Show HN: Inception: Automatic Rust Trait Implementation by Induction
github.comHi HN,
I thought this would be a good place to share a little puzzle I've been working on. Inception is a Rust library that helps you share behaviors in Rust using structural induction. Practically, this means that instead of having a derive macro for each behavior, a single derive can be used to enable any number of behaviors. It doesn't do this using runtime reflection, but rather type-level programming - so there is monomorphization across the substructures, and (at least in theory) no greater overhead than with macro expansion.
While there are a lot of things missing still and the current implementation is very suboptimal, I'd say it proves the general concept for common structures. Examples of Clone/Eq/Hash/etc replicas implemented in this way are provided.
The code is not idiomatic, which is my biggest reservation about continuing this work. It was fun to prove, but is not so fun to _improve_, as it feels a bit like swimming upstream. In any case I hope some of you find it interesting!
>Given a type T, if we can prove some property exists for all of T's minimal substructures, and all of T's immediate substructures, then this property must also hold for T itself.

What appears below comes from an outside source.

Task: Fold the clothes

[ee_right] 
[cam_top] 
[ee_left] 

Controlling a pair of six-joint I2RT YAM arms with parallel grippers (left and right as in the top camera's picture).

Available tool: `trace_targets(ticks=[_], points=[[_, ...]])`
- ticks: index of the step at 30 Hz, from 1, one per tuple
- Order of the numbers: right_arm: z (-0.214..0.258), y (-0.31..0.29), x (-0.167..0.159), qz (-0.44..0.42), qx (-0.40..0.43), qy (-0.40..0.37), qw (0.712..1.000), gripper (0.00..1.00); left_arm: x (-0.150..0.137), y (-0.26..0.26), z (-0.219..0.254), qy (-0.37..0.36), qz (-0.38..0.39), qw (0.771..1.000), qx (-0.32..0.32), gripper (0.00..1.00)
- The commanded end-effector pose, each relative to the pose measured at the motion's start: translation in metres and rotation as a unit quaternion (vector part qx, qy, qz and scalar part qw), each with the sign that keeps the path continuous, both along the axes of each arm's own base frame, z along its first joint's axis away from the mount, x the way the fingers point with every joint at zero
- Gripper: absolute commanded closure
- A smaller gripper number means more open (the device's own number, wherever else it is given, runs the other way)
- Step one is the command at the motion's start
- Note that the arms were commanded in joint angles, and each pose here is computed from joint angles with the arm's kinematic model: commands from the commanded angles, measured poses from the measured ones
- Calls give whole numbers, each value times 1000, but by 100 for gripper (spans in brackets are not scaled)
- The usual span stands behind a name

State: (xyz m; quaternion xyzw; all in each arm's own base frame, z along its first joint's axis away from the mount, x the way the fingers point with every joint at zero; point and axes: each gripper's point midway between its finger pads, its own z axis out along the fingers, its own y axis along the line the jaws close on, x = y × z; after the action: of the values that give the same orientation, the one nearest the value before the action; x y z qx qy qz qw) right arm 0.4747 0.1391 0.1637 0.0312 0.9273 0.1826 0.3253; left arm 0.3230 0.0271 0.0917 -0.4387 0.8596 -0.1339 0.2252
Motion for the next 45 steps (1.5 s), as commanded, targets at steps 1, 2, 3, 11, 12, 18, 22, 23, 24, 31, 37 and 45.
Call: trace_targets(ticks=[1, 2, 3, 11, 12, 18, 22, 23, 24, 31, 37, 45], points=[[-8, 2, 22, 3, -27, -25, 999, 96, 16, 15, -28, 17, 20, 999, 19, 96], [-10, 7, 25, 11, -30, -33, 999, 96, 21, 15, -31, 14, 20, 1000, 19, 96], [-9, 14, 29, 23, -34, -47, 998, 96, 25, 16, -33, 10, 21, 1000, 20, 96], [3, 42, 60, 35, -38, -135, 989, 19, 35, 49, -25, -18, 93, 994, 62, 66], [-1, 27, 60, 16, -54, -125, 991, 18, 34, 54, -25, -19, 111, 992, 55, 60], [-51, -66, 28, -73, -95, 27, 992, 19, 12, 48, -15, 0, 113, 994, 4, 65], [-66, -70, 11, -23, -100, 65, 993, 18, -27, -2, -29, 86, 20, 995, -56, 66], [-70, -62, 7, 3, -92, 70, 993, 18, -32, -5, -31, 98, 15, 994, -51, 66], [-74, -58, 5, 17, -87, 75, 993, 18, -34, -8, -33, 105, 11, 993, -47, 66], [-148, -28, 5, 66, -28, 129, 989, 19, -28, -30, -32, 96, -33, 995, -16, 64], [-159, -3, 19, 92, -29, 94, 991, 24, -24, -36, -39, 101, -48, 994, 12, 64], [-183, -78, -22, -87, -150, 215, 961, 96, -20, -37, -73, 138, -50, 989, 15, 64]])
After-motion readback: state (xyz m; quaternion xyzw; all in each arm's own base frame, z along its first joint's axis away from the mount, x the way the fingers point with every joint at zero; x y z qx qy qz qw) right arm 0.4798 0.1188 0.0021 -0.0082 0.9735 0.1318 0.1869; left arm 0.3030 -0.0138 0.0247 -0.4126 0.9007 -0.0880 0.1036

I'm pretty sure people don't like this explanation because it implicitly assumes a directed acyclic graph and a reduction operation that takes a set of T and produces a single composite T.
Oh, that's pretty funny actually.
In retrospect, if I cared about getting peoples' attention I should have mentioned something about "static reflection", or positioned this as more of a direct "threat" to macro expansion (and made it opt-in instead of opt-out, I forgot how frightened people are by any new ability to infer things).
I'm just a coder, not an influencer, though I do have one additional change in mind which borders on sensationalism.